I have always found it comic when a doctor asks me to rate my pain on a scale of 1 to 10. Here numbers take the place of words. Rate my pain in relation to what? The worst pain I’ve ever had? Do I remember the worst pain? I can’t retrieve it as pain, only as an articulated memory or an empathetic relation to my past self: childbirth hurt, migraines hurt, the pain in my cracked elbow hurt. Which one was a 6, a 7? Is your 4 my 5? Is Charlie’s 9 Daya’s 2? Does a 10 actually exist, or is it a sort of ideal representation of the unbearable? Do you expire after a 10? The notion that degrees of pain can be charted by numbers is ludicrous but routine. The attempt to avoid ambiguity only increases it.
The change in my own pain is psychobiological. My thoughts have been crucial to reducing my pain. As the authors of the paper on placebo effects I cited earlier acknowledged, “cognitive factors” affect neurochemistry. What we have always thought of as mental can influence what we have always thought of as physical. No one can explain how these complex mechanisms work, but activity in the prefrontal, executive portion of the brain does appear to regulate and inhibit many cerebral functions. People with obsessive-compulsive disorder can reduce their intense needs to wash, check, count, or touch with simple cognitive behavioral techniques — resisting the impulse over greater and greater periods of time.

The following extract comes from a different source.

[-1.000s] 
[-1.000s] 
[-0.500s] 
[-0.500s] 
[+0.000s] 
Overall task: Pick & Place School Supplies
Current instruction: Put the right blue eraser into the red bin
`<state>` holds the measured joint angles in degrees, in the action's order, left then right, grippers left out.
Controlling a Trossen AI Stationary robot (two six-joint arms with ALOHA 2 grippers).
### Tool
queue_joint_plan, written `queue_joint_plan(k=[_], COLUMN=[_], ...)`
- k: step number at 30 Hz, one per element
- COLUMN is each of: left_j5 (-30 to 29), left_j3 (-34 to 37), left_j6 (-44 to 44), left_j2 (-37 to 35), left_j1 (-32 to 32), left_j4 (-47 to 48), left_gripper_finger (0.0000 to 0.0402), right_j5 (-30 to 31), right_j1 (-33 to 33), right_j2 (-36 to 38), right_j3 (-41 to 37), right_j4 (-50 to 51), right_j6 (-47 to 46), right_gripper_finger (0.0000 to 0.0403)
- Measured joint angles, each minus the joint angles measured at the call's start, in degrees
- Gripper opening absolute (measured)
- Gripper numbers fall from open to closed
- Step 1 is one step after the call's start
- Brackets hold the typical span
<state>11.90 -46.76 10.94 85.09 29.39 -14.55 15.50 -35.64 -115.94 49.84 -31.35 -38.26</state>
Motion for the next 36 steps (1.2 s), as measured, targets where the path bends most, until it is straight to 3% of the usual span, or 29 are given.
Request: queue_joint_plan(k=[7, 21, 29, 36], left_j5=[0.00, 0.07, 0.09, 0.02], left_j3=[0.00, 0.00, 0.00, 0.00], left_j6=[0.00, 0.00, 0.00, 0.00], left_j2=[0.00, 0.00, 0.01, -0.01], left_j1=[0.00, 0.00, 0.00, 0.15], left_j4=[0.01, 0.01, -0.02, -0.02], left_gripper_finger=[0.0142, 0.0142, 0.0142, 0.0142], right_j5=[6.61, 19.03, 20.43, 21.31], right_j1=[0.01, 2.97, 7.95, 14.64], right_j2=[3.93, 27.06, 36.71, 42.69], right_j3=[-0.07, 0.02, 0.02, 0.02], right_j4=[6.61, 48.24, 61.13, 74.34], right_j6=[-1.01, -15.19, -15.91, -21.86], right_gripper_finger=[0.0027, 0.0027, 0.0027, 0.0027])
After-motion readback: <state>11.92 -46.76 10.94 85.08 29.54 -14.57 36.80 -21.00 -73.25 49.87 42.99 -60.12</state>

The talking cure has been shown to be as effective as drugs for people with mild or moderate depression, although often both are used as treatment. 175
Human beings are repetitive animals. All meaning is generated through repetition. When I come upon a word I don’t know, I have to look it up and hope that the next time around I will remember what pruriginous means. As soon as it is repeated, the novel ceases to be novel. Shaking once is different from shaking twice. In psychiatric and neurological illnesses, repetition often appears to be compulsive, an unstoppable urge to return to the same thing, something Freud noticed in his own patients and wrote about. In the hospital when I am teaching, it is evident that many patients in my classes have fallen into neuropsychological ruts — the inability to lift themselves out of a pattern of relentless morbid repetition. Depressed people generate one gloomy thought after another, for example, but there are times when, if urged to refocus their energies in a writing assignment, they find themselves, at least for the moment, jogged out of their trenches of misery. “I remember my mother’s chicken gravy and how good it was.”